● EXERCISE DIRECTIONS
When a line of the records contains "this", copy it.

Recorded data:
##########
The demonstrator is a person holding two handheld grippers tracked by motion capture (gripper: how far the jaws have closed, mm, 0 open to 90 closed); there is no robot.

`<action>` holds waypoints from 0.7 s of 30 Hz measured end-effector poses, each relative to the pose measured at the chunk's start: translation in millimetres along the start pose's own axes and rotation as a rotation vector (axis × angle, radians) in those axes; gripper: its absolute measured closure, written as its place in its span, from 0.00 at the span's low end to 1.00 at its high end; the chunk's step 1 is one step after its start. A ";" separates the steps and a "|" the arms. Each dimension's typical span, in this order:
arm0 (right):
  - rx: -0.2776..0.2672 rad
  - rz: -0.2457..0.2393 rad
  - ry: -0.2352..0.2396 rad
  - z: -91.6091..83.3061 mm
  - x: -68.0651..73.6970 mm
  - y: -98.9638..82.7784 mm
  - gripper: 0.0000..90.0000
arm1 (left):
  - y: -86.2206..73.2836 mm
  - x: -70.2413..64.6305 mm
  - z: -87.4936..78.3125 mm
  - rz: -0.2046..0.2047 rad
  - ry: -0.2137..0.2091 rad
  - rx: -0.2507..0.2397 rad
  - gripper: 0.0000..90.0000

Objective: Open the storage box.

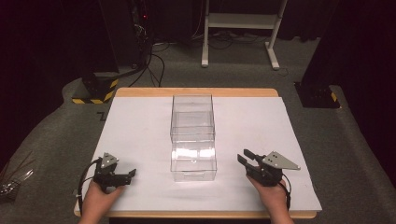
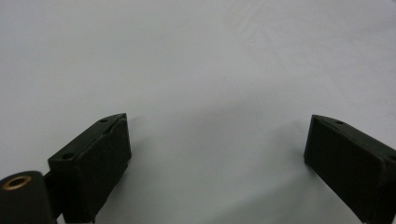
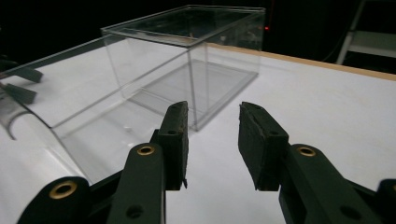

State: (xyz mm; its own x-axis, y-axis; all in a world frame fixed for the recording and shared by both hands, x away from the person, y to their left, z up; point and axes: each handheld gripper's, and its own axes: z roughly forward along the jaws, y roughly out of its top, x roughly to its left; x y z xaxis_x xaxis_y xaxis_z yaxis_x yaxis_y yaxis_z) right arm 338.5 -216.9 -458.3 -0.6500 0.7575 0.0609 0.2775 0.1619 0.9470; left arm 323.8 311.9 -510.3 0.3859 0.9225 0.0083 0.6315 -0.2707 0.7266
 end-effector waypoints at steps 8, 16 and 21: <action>0.023 0.019 -0.094 -10.4 -19.7 -7.0 0.69 | 0.0 0.0 0.0 0.000 0.000 0.000 0.08; 0.086 0.016 -0.159 -7.3 -28.1 -15.8 0.64 | 0.0 0.0 0.0 -0.001 0.000 0.000 0.08; 0.223 -0.004 -0.201 8.1 -28.0 -25.7 0.59 | 0.0 0.0 0.0 -0.001 -0.001 0.000 0.08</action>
State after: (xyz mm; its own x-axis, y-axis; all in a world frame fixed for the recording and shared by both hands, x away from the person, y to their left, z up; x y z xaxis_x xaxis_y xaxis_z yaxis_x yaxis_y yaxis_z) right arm 355.3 -237.2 -486.9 -0.5044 0.8630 -0.0276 0.4380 0.2833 0.8532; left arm 323.8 311.9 -510.3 0.3858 0.9226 0.0071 0.6317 -0.2698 0.7268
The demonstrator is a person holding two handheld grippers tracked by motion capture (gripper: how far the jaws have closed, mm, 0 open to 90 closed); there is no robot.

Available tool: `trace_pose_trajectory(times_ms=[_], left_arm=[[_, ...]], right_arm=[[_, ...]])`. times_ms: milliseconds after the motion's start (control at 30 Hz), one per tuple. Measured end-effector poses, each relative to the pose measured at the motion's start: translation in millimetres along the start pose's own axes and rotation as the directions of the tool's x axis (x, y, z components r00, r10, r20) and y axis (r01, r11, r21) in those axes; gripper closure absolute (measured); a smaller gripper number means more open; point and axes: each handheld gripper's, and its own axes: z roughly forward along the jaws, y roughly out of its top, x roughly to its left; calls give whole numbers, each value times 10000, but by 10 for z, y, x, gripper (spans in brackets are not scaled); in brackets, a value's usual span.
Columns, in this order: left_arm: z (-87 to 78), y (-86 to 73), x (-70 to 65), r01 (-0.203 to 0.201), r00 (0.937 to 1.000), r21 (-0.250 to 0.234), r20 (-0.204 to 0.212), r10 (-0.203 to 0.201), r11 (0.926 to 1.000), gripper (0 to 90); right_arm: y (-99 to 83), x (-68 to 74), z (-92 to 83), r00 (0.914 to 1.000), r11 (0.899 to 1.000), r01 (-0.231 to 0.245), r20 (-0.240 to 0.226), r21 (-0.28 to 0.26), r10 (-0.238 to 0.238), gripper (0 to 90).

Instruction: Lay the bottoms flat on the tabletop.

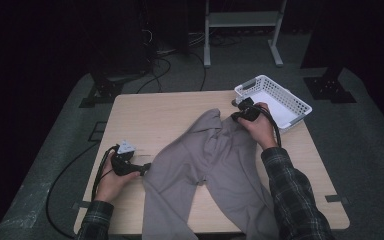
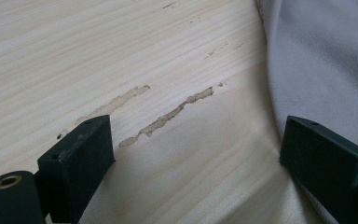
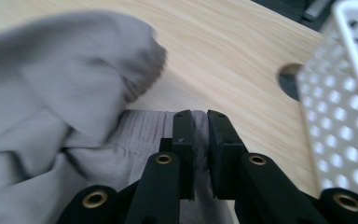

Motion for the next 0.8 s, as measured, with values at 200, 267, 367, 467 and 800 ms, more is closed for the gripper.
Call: trace_pose_trajectory(times_ms=[200,267,367,467,800], left_arm=[[0,0,0,4,10000,-2,-2,-4,10000,83],[0,0,0,0,10000,3,-1,0,10000,83],[0,0,0,1,10000,4,-4,-1,10000,83],[0,1,1,-21,10000,3,-16,21,10000,83],[-2,2,-1,5,10000,36,-6,-5,10000,83]], right_arm=[[-50,-45,-88,9998,9990,-124,175,-423,132,667],[-60,-32,-172,9999,9975,-120,82,-694,126,640],[-118,17,-315,9999,9954,-65,-153,-952,50,603],[-221,106,-456,9992,9939,75,-379,-1101,-118,575],[-848,470,-886,9921,9925,360,-1157,-1166,-496,542]])
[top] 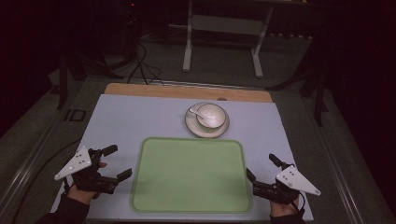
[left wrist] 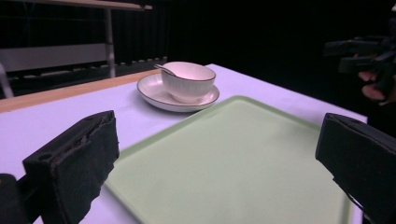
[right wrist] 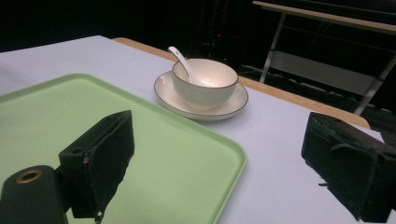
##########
● WRITTEN ANSWER
`<action>` holds waypoints from 0.7 s of 30 Hz measured end-effector poses, each relative to the pose measured at the chunk's start: translation in millimetres along the start pose's own axes and rotation as a rotation vector (axis × angle, radians) in those axes; gripper: its absolute measured closure, written as its place in its span, from 0.00 at the span's low end to 1.00 at its high end; the chunk's step 1 is one step after its start. A ";" separates the steps and a "|" the arms. Each dimension's typical span, in this order:
Columns, in this order: left_arm: z (-87 to 78), y (-86 to 73), x (-70 to 65), r01 (-0.203 to 0.201), r00 (0.937 to 1.000), r21 (-0.250 to 0.234), r20 (-0.204 to 0.212), r10 (-0.203 to 0.201), r11 (0.926 to 1.000), gripper (0 to 90); right_arm: y (-99 to 83), x (-68 to 74), z (-92 to 83), r00 (0.914 to 1.000), r11 (0.899 to 1.000), r01 (-0.231 to 0.245), r20 (-0.240 to 0.226), r21 (-0.28 to 0.26), r10 (-0.238 to 0.238), gripper (0 to 90).

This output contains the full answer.